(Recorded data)
● ● ●

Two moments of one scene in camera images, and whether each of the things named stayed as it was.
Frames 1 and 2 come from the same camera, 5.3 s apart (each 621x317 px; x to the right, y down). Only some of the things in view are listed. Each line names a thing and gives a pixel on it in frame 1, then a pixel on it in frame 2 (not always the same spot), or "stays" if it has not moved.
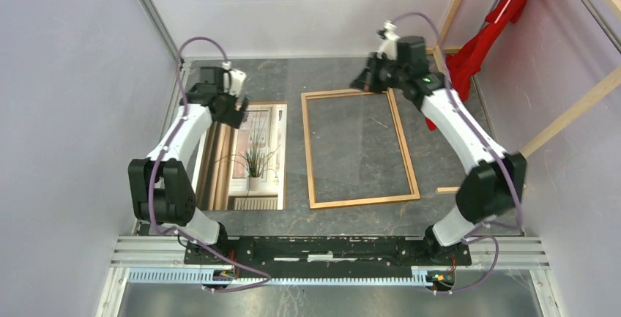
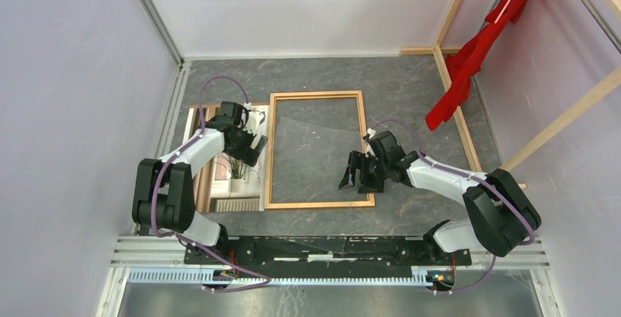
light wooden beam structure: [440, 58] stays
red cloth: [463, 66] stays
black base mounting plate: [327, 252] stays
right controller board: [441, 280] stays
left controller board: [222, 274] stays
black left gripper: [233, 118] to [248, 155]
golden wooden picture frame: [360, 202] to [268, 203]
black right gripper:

● ● ●

» **WHAT THE TASK ASKS**: What is needed is an exact retyping of every line from the one containing "black left gripper: [233, 118] to [248, 155]" through the final line of the entries, and only those lines.

» **RESULT**:
black left gripper: [233, 118] to [248, 155]
golden wooden picture frame: [360, 202] to [268, 203]
black right gripper:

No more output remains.